This diagram of a cliffed coast is a good representation of Dornbusch's cliffs
 
The uplands and the Dornbusch Lighthouse – May 2011

The Dornbusch extends from the low-lying terrain by the waters of the Vitter Bodden and the village of Kloster in the southeast up to the cliffs in the north, towering 60 metres above the sea, at the foot of which a more or less wide gravel beach has formed.

To the south is the adjoining Hiddensee plain and village of Vitte, the dune heath, Neuendorf, and finally the Gellen. From the northeastern point, the Enddorn, two wide, spits, covered by sea buckthorn, stretch southwards: the Altbessin and Neubessin.

The Dornbusch consists mainly of alternate layers of glacial till, sand, gravel, and chalk. Glacial erratics on the pebbly beach are evidence of the tremendous forces of the ice masses. The biggest erratic by far is the Bismark Rock at Tiddenufer (north bank of the Hucke); others are the Zeppelin Rock and Saalsteine by the Hucke.

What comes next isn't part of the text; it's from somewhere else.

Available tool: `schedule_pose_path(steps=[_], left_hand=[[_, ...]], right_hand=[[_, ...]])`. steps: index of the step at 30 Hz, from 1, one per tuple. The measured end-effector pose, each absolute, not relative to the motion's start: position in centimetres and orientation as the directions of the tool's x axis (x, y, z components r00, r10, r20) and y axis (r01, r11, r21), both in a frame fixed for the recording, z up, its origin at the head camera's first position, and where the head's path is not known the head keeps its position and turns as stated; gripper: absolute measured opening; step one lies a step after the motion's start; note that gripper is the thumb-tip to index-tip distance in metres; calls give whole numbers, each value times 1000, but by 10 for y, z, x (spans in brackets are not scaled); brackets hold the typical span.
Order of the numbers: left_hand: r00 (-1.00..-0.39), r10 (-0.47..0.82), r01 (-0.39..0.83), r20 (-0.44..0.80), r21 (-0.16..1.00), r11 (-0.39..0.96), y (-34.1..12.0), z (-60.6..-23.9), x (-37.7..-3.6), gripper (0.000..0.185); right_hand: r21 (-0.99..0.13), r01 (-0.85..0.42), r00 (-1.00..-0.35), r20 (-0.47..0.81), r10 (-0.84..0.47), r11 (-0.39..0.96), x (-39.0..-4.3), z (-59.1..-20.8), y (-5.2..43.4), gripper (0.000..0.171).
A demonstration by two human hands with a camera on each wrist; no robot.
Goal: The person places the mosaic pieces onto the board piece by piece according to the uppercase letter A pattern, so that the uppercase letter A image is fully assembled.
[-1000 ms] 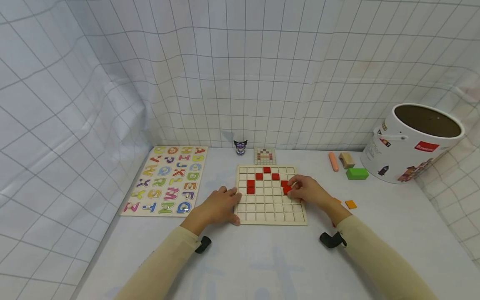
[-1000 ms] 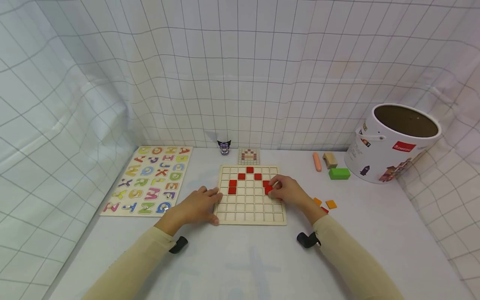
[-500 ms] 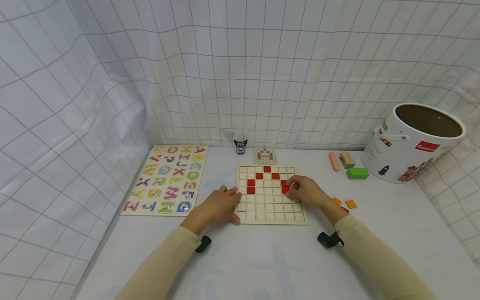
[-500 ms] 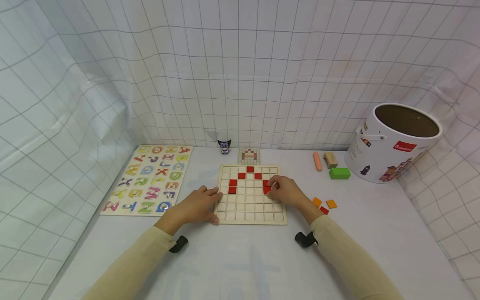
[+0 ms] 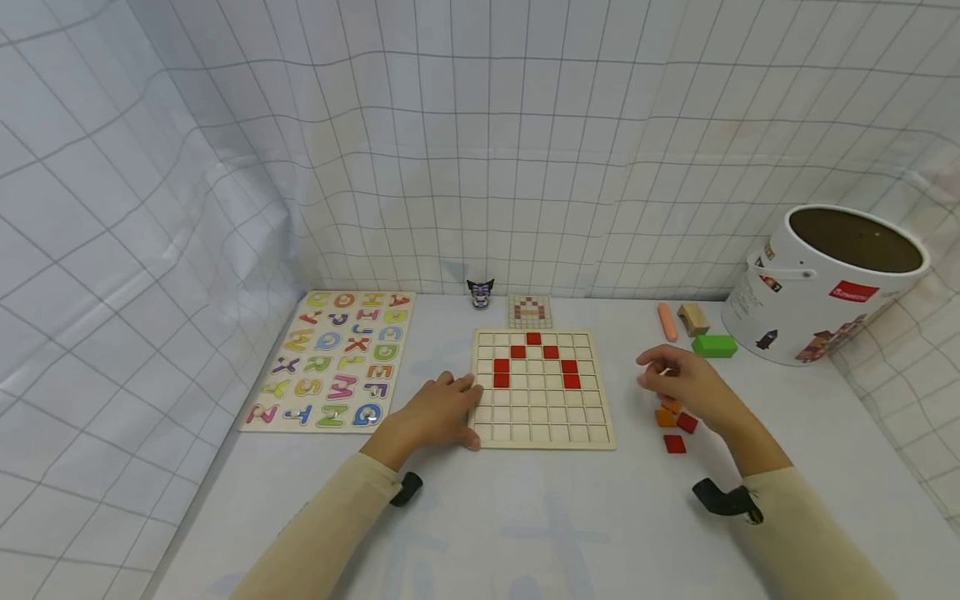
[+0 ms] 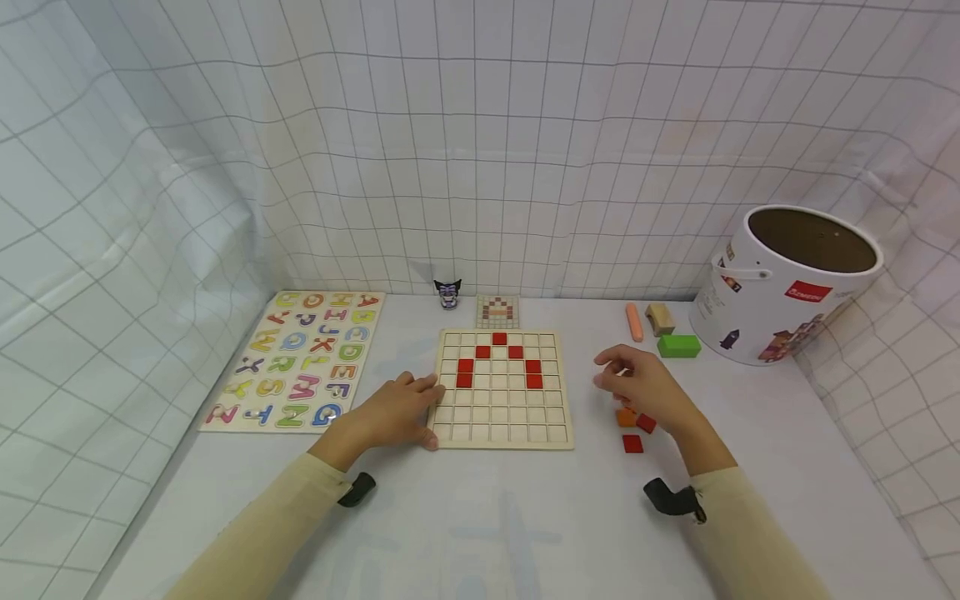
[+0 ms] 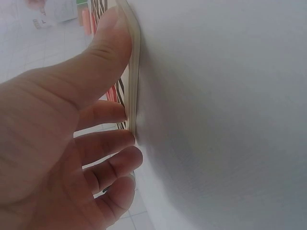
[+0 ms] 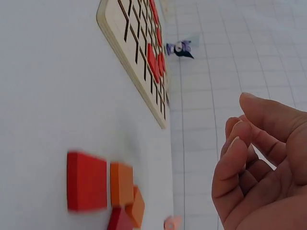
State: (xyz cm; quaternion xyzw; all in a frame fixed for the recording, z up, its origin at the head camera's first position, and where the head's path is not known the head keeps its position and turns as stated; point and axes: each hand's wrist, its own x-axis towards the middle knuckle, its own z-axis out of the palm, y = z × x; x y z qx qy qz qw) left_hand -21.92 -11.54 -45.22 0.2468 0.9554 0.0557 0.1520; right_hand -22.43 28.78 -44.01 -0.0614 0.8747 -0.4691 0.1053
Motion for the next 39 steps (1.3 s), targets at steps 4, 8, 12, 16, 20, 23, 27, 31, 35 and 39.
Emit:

Whilst the cliff between the village of Kloster and the north shore of the westernmost bluff (Hucke) is largely inactive due to the construction of a three-metre-high retaining wall, there are often landslides and collapses in the central and northern areas. Here the coast continues to recede as a result of abrasion. Two coastal types can be distinguished. The areas of high cliff that are not in exposed locations (i.e. in the middle part of the cliff) are removed very slowly; even buckthorn bushes sometimes grow on them. By contrast, the lower north shore drops steeply and is mostly clear of any vegetation. Here overhangs and sea caves are frequently formed. Before the construction of the coastal defence wall around the western promontory (Hucke) there were also deep caves there.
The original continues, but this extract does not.